* **ACTIVITY**
Retype only what runs from the first line of the listing to the line holding "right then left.", both included. Do not retype the pictures.

------ SUPPLIED DATA

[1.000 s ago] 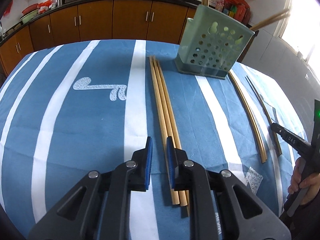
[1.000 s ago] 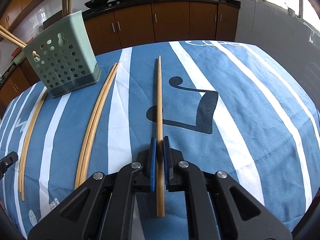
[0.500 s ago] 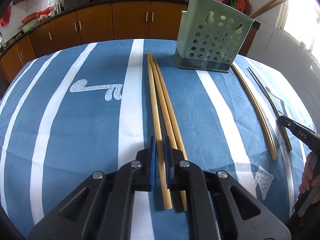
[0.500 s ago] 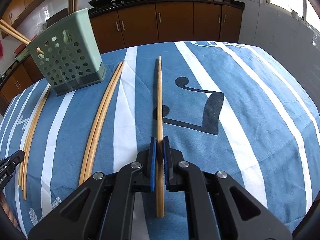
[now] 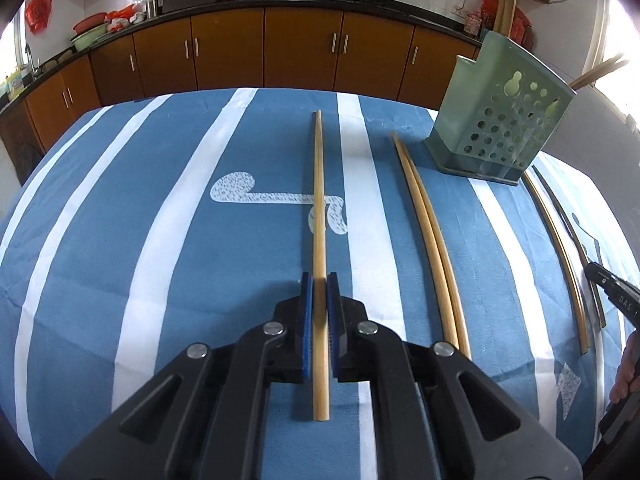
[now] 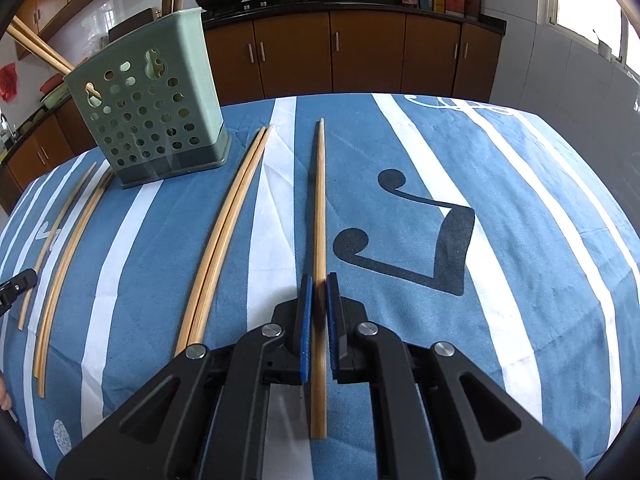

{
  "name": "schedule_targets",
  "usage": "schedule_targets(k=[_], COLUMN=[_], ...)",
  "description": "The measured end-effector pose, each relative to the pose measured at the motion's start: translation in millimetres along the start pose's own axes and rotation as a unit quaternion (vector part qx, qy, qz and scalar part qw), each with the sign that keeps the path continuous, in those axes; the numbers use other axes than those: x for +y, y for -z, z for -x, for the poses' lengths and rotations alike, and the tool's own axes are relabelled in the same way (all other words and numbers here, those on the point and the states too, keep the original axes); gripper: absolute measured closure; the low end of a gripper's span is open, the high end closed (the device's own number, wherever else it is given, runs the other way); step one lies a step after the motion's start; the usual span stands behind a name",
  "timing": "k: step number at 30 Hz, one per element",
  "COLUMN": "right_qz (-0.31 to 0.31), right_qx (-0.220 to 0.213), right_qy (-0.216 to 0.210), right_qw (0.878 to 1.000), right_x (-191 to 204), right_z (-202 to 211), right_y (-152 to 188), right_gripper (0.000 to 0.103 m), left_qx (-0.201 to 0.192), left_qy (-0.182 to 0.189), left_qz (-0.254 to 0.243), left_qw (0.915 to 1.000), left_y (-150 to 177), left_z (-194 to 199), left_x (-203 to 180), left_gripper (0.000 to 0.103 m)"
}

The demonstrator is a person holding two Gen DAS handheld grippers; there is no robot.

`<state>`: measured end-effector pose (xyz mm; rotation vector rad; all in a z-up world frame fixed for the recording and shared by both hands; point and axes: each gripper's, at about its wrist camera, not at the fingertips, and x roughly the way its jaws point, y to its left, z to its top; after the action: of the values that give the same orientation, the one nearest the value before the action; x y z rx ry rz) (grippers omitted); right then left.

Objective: Organize utensils
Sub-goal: 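Close the right gripper on a chopstick while the left gripper grasps another, then lift both held chopsticks upright over the green holder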

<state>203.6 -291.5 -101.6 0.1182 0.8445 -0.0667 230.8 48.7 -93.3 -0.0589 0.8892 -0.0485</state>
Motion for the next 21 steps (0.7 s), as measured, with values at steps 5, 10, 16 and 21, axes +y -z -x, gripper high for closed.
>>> schedule_targets(k=[5,10,16,21], right_qz=[-0.005,-0.006,-0.007,-0.007], right_qx=[0.000,0.000,0.000,0.000], right_qy=[-0.005,-0.006,-0.007,-0.007], right_qw=[1.000,1.000,1.000,1.000], right_x=[-2.4,-2.5,-2.5,-2.4], right_z=[-1.3,-1.1,-0.5,-0.4], right_y=[-1.1,-0.8,0.0,0.0], right_gripper=[0.095,0.095,0.095,0.095], left_qx=[-0.001,-0.001,0.000,0.000], left_qy=[0.009,0.008,0.007,0.007], left_qz=[0.009,0.009,0.009,0.009], left_qw=[0.9999,0.9999,0.9999,0.9999], left_y=[-0.8,-0.1,-0.1,-0.2], left_z=[-0.9,-0.4,-0.5,-0.5], left_x=[3.1,1.8,1.4,1.8], left_gripper=[0.093,0.093,0.093,0.093])
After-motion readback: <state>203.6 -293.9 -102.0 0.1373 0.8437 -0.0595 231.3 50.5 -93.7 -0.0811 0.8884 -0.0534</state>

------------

* **RESPONSE AREA**
[1.000 s ago] 
[1.000 s ago] 
[0.500 s ago] 
[0.500 s ago] 
[now] 
[now] 

{
  "name": "schedule_targets",
  "usage": "schedule_targets(k=[_], COLUMN=[_], ...)",
  "description": "The measured end-effector pose, each relative to the pose measured at the motion's start: translation in millimetres along the start pose's own axes and rotation as a unit quaternion (vector part qx, qy, qz and scalar part qw), each with the sign that keeps the path continuous, in those axes; the numbers use other axes than those: x for +y, y for -z, z for -x, for the poses' lengths and rotations alike, and the tool's own axes are relabelled in the same way (all other words and numbers here, those on the point and the states too, keep the original axes); gripper: absolute measured closure; the low end of a gripper's span is open, the high end closed (the device's own number, wherever else it is given, runs the other way); step one lies a step after the motion's start; the usual span stands behind a name",
  "timing": "k: step number at 30 Hz, one per element",
  "COLUMN": "right_qz (-0.31 to 0.31), right_qx (-0.220 to 0.213), right_qy (-0.216 to 0.210), right_qw (0.878 to 1.000), right_x (-191 to 204), right_z (-202 to 211), right_y (-152 to 188), right_gripper (0.000 to 0.103 m), left_qx (-0.201 to 0.192), left_qy (-0.182 to 0.189), left_qz (-0.254 to 0.243), left_qw (0.915 to 1.000), left_y (-150 to 177), left_z (-194 to 199), left_x (-203 to 180), left_gripper (0.000 to 0.103 m)"
}

The demonstrator is a person holding two Gen DAS handheld grippers; there is no robot.

`<state>`: measured end-effector pose (xyz mm; rotation vector rad; all in a z-up world frame fixed for the recording and shared by both hands; point and axes: each gripper's, at about its wrist camera, not at the fingertips, and x roughly the way its jaws point, y to its left, z to its top; after the action: of the values that give the same orientation, the one nearest the value before the action; x y z rx ry rz) (grippers omitted); right then left.

This answer is complete as written.